**What is needed**. From the entries that follow, copy each line in which "frame" appears.

**Data shown**.
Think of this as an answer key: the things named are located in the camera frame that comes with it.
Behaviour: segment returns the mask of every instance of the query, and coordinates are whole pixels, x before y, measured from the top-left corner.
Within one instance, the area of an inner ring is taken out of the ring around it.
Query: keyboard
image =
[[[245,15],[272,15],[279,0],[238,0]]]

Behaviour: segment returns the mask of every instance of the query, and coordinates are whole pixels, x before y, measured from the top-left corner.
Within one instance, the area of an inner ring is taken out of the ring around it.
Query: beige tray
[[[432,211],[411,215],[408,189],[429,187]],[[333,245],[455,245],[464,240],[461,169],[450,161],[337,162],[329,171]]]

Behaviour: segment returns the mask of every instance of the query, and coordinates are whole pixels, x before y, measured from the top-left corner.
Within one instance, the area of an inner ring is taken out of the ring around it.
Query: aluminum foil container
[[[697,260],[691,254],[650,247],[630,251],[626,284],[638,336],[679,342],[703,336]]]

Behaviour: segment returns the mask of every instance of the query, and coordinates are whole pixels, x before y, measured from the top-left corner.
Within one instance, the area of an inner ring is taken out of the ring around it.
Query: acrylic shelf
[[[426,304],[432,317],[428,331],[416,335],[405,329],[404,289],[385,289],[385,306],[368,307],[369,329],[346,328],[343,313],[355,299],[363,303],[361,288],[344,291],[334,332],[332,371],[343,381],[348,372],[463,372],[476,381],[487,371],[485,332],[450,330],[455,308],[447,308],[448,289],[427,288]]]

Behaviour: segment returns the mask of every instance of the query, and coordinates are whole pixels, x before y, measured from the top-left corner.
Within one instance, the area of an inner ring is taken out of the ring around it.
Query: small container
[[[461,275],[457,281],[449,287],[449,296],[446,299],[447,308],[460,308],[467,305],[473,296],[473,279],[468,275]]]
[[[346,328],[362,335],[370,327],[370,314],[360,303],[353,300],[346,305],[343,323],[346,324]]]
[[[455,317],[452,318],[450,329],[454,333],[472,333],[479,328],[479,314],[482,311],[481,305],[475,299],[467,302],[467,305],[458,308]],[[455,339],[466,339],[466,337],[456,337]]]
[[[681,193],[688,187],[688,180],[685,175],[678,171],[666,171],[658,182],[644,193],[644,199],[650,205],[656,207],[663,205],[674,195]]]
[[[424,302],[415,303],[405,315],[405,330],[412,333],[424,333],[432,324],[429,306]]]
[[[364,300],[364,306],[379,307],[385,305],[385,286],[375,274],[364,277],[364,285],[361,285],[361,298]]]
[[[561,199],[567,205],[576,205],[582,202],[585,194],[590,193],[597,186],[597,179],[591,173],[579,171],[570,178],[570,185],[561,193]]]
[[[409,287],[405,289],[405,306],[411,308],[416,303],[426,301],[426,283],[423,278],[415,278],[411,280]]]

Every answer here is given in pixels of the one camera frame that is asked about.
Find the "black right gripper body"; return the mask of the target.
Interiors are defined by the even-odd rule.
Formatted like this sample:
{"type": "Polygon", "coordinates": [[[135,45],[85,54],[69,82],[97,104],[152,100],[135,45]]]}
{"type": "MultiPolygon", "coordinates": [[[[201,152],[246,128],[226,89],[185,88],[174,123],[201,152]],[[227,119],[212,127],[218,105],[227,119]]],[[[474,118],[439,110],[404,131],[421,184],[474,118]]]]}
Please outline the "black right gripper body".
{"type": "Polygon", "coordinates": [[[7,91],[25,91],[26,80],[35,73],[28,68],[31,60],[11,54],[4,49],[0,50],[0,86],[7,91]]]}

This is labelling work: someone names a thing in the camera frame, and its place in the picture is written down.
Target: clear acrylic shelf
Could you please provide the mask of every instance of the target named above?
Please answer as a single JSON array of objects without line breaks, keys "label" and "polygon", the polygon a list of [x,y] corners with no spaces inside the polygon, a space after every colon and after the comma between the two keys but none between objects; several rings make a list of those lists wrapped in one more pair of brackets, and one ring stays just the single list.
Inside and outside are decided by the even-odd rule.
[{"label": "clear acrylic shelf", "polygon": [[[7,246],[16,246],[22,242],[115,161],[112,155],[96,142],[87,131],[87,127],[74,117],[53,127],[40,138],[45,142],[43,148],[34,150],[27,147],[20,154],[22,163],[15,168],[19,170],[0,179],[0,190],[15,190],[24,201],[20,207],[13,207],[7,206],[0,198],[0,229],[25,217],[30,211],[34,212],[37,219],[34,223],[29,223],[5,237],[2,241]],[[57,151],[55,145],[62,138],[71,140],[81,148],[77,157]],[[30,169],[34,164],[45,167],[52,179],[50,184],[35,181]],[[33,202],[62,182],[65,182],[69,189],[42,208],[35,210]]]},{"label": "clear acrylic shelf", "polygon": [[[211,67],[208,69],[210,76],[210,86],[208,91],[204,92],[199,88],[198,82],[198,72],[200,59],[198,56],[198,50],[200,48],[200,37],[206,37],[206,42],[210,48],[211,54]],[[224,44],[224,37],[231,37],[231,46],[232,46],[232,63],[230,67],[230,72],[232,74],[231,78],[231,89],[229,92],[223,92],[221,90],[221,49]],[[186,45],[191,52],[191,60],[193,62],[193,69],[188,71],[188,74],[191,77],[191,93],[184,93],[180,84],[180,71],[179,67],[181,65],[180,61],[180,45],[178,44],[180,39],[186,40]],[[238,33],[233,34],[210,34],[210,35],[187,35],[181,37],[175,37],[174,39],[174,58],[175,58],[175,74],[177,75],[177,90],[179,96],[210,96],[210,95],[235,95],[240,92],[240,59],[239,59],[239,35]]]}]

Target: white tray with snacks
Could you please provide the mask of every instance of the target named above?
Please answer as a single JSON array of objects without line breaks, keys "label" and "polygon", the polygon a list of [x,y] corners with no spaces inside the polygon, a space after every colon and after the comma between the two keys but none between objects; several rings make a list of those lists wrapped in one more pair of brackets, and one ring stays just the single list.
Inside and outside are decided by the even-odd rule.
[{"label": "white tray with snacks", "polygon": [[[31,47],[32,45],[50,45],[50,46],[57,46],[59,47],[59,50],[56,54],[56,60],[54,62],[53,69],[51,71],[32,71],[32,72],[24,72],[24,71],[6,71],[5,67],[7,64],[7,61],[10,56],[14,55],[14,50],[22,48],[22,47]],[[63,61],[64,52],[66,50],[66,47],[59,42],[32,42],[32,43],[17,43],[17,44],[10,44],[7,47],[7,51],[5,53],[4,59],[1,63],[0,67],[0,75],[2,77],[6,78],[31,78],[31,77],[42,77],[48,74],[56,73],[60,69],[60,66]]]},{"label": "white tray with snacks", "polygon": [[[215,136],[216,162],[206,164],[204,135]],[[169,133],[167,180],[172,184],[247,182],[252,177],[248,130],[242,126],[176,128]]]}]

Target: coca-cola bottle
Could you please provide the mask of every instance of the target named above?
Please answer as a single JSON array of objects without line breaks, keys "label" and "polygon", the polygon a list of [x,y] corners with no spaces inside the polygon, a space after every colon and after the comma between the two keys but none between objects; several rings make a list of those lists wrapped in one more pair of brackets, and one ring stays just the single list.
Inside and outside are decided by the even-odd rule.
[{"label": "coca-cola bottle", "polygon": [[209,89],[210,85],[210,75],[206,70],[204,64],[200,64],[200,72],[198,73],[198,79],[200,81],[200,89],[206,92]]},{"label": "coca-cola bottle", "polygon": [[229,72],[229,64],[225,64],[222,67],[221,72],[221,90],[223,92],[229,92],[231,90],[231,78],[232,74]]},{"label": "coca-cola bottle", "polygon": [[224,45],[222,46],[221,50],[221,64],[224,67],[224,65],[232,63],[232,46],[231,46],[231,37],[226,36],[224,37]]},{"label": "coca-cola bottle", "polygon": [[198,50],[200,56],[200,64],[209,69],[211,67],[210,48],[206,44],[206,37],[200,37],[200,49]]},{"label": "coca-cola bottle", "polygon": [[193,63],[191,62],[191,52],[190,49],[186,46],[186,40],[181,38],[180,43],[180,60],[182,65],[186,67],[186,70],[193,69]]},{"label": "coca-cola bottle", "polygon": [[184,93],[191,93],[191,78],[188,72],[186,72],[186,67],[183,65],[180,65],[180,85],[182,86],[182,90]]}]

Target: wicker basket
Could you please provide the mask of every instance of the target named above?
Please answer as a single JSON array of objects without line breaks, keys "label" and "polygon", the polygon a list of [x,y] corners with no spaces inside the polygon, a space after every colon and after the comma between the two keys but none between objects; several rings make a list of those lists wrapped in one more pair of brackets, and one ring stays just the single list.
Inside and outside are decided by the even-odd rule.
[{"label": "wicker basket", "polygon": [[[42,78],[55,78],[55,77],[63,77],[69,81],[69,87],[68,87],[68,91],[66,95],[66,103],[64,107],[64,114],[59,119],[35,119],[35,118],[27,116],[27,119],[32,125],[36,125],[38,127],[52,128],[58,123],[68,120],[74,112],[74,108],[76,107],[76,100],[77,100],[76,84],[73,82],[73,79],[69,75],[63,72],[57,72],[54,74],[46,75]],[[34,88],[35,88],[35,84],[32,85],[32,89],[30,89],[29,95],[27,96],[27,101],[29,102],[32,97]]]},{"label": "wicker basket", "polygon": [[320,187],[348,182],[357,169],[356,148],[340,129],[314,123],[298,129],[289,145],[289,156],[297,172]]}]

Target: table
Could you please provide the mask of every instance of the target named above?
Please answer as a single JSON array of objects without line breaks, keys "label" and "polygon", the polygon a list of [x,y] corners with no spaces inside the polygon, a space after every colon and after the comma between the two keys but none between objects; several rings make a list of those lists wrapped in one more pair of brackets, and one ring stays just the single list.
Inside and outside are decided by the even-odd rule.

**Result for this exercise**.
Think of this as an answer key: the things named are located in the camera frame that comes with it.
Every answer here is given in pixels of the one camera frame that is asked about.
This is labelling work: someone names a thing in the camera frame, and its place in the picture is written down.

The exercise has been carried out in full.